Varlığımızın biliniyor olunması, hatırlanmak, takdir edilmek, bilinmek güzel şeyler; tadında ve kıvamında olursa. Varlığımızla değer kattığımız meclisler, sahip olduğumuz yeteneklerle kıymetlendirdiğimiz makamlar nihayetinde iyi ve güzel insan olmanın sebebidir. Velakin meydan okumayı had bildirmeyi yok sayıp ezmeyi daha çok tercih ediyoruz.

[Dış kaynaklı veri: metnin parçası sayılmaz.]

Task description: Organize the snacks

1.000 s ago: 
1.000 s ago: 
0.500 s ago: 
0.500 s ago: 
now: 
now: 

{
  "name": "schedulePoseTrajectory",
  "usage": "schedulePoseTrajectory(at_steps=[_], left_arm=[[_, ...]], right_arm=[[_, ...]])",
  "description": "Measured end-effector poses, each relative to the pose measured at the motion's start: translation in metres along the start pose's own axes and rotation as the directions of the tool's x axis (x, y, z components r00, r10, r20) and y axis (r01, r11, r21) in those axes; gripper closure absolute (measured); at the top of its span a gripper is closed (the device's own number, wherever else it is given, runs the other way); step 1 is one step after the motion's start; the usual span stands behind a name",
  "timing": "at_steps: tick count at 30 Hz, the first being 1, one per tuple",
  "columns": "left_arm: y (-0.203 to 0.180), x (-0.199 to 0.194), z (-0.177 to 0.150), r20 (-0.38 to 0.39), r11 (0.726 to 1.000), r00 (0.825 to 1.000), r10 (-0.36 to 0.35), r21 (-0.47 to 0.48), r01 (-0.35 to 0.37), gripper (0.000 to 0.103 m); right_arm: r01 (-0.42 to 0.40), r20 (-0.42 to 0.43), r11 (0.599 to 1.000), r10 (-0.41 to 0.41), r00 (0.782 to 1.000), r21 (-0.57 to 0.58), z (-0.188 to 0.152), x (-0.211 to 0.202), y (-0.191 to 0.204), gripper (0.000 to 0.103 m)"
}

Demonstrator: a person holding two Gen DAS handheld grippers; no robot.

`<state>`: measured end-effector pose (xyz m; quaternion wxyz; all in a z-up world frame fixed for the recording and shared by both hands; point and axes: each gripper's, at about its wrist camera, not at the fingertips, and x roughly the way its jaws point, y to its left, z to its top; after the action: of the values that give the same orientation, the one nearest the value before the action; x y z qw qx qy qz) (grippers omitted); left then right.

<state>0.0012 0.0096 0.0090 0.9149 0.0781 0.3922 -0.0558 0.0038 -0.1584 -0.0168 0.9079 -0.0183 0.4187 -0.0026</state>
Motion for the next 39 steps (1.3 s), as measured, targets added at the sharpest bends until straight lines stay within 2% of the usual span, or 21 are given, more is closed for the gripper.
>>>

“Sen benim kim olduğumu biliyor musun” demekle “nasıl olur da bilmezsin” yaygarasını koparmış oluyoruz. Kendimizi ispat edememiş olmak, cümlenin karşıda bir tesir oluşturmaması hayallerimizi ve beklentimizi derinden sarsıyor. Geldiğimiz bu zamane çağda kurallar ve yasaklar, ilkeler ve prensipler, bahsini ettiğimiz meydan okuma ile tavsıyor ve zayıflıyor. Karşısında kim olduğunu bilen bir memur, bir hizmetli, bir ast, bir kapıcı, bir görevli “kapıları açmak” zorunda hissediyor kendini. Bunu gören bir başkası, neden bu soruyu soracak makamda olmadığına hayıflanıyor. Görevli görevinden memur işinden olmak istemiyor ve yerle yeksan oluyor ilkeler, prensipler, kurallar.
“Sen benim kim olduğumu bilmiyor musun” çıkışması karşısında çok sade ve basit bir karşı duruşla “bilmiyorum” yanıtı acaba nasıl bir sonuç doğuracak? Güvenip güç aldığımız makam, mevki, etiket, nüfuz… Tek bir cümle ile sıradanlaşmaya mahkûm. İltimas, göz yummak, görmezden gelmek… Bir toplumun en çok “güven” duygularını zedeliyor. Bu duygu körelmeye başladığı andan itibaren meydan okumalar, etiketin arkasına sığınmalar çoğalıyor.
Benim kim olduğumdan ziyade bizim kim olduğumuz daha mühim değil mi? Ama illa da diyorsan “Sen benim kim olduğumu biliyor musun?” Biliyorum, aciz bir ademoğlusun.